Comunque ci sono state buone cose, ma rispetto allo scorso anno la squadra è salita di livello, questo roster non aveva davvero niente in meno dell’Efes, del Baskonia, dello Zalgiris, e tante altre. E invece siamo qui a commentare un altro anonimo dodicesimo posto, che sicuramente lascia amareggiati i tifosi, soprattutto per come l’annata era cominciata. La società non ha mai dichiarato apertamente che i playoff fossero un obiettivo, in quanto bisognava ‘crescere’ rispetto all’anno scorso. Certo, una crescita c’è stata, ma sono cambiati alcuni giocatori, sono stati presi dei top per la competizione, eppure il risultato in fin dei conti è stato lo stesso. Si prenda l’Efes come esempio: ultimo lo scorso anno, quarto quest’anno, facendo alcuni acquisti importanti, ma senza andare a scomodare nomi eccellenti (Larkin escluso).

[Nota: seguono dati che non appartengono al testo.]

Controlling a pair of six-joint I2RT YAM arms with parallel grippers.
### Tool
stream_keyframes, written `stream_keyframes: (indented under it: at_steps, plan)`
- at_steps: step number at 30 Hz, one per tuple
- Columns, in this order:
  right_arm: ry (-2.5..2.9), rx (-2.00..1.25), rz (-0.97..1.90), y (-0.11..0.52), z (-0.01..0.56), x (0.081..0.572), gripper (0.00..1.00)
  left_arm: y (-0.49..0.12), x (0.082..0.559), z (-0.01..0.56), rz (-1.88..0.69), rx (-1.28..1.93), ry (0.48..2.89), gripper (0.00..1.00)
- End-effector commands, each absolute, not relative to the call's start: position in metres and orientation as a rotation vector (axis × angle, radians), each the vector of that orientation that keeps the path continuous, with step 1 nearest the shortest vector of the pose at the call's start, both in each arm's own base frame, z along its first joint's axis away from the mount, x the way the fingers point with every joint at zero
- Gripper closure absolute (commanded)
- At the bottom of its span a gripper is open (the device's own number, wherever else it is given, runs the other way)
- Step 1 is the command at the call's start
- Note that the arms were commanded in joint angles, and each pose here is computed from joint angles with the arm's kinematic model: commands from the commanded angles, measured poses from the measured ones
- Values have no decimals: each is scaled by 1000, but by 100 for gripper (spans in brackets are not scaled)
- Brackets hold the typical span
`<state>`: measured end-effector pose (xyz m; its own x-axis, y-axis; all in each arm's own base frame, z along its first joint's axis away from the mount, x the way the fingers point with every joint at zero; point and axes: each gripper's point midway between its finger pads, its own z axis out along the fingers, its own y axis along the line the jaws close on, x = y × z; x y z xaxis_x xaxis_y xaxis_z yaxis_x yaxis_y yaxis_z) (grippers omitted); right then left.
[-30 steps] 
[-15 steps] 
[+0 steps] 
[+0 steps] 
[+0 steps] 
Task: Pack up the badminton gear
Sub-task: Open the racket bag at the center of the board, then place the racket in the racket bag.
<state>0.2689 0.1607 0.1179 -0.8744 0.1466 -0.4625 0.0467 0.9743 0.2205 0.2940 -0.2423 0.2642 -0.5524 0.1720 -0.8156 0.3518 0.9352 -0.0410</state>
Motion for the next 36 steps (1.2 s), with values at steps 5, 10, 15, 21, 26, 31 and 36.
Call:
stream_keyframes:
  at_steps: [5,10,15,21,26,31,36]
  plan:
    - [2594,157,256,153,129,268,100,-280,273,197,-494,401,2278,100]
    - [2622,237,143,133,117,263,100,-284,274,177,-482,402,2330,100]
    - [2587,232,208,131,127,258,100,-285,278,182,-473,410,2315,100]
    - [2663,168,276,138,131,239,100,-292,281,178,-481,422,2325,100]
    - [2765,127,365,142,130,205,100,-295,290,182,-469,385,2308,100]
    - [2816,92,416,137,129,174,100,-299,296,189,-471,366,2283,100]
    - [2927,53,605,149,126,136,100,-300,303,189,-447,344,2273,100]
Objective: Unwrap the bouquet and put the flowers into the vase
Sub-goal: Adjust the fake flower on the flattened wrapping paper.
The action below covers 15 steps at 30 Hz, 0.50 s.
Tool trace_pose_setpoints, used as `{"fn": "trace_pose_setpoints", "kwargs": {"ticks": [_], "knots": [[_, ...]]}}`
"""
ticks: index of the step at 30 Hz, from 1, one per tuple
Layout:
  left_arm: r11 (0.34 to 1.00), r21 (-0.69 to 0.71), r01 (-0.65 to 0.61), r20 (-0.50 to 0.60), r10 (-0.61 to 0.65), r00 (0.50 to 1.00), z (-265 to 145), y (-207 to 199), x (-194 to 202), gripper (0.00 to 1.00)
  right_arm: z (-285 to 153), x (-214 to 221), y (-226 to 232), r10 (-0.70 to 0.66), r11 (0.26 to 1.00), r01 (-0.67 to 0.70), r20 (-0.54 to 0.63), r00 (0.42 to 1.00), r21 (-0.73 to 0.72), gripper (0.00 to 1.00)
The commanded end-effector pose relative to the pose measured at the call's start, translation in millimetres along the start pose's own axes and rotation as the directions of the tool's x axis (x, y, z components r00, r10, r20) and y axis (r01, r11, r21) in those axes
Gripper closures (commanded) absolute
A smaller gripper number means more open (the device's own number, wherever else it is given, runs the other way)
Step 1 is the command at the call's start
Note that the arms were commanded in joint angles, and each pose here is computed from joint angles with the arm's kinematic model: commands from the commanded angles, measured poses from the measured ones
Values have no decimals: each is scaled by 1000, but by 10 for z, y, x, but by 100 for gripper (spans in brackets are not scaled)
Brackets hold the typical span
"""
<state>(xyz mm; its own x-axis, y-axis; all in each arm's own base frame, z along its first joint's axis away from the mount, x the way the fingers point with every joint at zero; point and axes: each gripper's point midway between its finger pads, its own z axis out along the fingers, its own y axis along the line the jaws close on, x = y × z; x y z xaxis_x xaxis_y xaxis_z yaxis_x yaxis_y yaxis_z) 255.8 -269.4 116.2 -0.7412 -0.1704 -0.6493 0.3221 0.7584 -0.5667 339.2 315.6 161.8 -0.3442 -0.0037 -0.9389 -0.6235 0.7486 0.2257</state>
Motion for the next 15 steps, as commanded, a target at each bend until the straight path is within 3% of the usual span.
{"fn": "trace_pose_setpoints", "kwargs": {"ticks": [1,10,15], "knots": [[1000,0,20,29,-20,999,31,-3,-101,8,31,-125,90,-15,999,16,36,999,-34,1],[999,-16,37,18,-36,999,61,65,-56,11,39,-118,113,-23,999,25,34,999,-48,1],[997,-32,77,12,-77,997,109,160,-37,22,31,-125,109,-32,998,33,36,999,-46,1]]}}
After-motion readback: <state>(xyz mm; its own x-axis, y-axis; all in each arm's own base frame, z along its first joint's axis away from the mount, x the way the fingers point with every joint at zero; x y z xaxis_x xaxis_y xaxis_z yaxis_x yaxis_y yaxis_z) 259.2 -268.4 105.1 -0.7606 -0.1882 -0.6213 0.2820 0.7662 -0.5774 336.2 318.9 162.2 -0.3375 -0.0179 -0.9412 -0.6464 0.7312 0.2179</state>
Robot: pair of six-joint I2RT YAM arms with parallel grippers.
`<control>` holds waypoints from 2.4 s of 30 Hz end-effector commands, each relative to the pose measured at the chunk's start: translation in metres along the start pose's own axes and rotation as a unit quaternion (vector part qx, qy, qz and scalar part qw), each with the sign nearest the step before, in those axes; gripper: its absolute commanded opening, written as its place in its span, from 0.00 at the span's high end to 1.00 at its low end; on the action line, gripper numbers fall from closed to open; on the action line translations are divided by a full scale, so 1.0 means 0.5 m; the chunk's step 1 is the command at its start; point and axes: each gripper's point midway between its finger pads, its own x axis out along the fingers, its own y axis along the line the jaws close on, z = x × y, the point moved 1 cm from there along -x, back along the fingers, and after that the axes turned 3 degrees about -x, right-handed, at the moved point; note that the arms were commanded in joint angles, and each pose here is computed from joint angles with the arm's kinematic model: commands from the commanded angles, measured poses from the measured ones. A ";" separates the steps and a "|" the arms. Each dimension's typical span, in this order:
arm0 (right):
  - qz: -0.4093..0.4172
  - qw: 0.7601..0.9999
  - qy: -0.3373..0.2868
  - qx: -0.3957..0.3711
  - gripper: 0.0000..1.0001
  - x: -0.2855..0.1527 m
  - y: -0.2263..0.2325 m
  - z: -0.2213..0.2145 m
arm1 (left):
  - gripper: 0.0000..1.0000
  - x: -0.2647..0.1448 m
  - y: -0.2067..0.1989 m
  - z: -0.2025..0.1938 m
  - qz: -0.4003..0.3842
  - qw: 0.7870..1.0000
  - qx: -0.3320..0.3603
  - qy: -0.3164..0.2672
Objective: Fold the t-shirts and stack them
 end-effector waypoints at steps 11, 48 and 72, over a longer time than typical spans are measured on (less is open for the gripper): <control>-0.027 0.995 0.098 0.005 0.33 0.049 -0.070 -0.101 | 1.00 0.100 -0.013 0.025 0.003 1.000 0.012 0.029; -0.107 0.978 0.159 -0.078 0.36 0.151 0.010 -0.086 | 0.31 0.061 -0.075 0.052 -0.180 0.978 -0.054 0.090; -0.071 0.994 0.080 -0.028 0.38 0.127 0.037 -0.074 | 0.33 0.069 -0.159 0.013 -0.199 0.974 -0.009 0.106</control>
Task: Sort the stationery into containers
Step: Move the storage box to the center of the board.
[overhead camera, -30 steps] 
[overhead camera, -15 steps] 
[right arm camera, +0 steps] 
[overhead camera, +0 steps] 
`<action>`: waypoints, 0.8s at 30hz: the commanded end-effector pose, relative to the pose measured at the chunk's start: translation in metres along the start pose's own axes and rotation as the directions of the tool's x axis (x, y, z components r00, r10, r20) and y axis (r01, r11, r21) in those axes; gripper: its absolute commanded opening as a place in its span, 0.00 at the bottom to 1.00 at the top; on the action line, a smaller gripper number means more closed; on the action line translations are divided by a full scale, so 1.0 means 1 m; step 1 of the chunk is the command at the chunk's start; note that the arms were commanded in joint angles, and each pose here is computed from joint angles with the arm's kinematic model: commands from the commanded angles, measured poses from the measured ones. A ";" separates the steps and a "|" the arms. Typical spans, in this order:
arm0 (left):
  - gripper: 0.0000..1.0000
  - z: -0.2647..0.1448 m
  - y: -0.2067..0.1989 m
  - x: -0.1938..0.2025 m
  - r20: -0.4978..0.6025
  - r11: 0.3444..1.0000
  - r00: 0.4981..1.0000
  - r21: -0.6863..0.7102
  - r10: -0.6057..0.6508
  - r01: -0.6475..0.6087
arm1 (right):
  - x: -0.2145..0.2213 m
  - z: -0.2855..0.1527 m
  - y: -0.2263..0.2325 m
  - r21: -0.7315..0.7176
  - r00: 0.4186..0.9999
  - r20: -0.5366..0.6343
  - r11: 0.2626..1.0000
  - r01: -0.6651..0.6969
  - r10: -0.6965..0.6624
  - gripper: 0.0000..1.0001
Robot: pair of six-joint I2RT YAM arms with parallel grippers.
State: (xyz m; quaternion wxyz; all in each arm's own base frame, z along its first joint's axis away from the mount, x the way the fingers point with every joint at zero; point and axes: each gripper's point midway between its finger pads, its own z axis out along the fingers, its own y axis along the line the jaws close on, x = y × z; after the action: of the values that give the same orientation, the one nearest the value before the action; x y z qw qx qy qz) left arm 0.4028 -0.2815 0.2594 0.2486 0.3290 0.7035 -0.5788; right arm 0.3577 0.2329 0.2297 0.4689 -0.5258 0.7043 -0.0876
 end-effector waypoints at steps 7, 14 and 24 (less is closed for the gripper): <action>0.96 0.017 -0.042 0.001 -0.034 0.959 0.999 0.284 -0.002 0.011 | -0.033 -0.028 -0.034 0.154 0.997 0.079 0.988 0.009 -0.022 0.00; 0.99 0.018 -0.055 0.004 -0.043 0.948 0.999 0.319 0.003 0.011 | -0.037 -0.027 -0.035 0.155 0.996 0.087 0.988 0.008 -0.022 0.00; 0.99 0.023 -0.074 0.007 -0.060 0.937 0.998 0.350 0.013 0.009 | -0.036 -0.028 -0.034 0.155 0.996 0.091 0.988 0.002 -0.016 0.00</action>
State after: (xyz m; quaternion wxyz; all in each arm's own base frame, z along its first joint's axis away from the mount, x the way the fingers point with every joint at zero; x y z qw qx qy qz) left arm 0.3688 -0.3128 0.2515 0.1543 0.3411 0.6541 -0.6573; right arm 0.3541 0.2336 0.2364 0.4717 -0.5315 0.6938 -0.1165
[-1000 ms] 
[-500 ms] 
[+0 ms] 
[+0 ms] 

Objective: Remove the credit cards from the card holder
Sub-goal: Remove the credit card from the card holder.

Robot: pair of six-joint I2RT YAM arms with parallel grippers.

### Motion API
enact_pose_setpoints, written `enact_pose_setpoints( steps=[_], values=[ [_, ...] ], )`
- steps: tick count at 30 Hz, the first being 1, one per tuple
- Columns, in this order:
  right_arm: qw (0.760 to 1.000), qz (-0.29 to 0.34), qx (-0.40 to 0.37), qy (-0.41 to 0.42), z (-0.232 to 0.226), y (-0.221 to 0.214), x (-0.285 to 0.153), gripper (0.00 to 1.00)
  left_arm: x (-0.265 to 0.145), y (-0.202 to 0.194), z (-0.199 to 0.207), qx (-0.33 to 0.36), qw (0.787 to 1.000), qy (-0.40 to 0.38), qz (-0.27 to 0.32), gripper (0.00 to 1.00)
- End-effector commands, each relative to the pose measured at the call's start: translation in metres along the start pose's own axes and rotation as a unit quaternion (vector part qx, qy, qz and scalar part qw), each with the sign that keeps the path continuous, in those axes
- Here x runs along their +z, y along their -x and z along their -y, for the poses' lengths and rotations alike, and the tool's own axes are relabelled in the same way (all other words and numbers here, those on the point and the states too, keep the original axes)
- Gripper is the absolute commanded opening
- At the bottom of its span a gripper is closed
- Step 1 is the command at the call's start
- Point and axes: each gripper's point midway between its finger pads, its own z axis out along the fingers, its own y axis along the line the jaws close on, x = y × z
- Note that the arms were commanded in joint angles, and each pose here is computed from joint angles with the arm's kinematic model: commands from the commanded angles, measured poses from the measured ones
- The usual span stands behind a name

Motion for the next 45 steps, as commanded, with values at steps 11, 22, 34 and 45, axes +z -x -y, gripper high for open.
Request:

Rimane molto amaro in bocca: dopo la Coppa Italia, anche i playoff europei sfumano. Resta solo uno Scudetto che Milano è obbligata a vincere per salvare in minima parte la stagione. Chiaro, se Milano fosse arrivata ai playoff, avrebbe incontrato ovviamente una delle tre grandi, con un quasi certo 3-0 a sfavore, ma si sa che sono gare a parte quelle, dove può veramente succedere di tutto, e aver la possibilità di giocarle sarebbe stato fondamentale per i biancorossi. Invece finisce di nuovo mestamente così questa stagione europea meneghina.
E poi che sarà? Ennesima rivoluzione? La squadra c’è. Vanno fatti alcuni accorgimenti in alcuni reparti, ma da qui bisogna ripartire. Va fatto sicuramente un lavoro importante sulla mente di alcuni cestisti, sulla gestione dei possessi decisivi, un lavoro sulla difesa individuale e di squadra, però c’è finalmente una base solida di giocatori.
Il futuro di Pianigiani dipenderà molto da cosa accadrà tra maggio e giugno in Italia perché, se anche lo Scudetto dovesse sfuggire, il fallimento sarebbe totale. E la sua posizione vacillerebbe e non poco.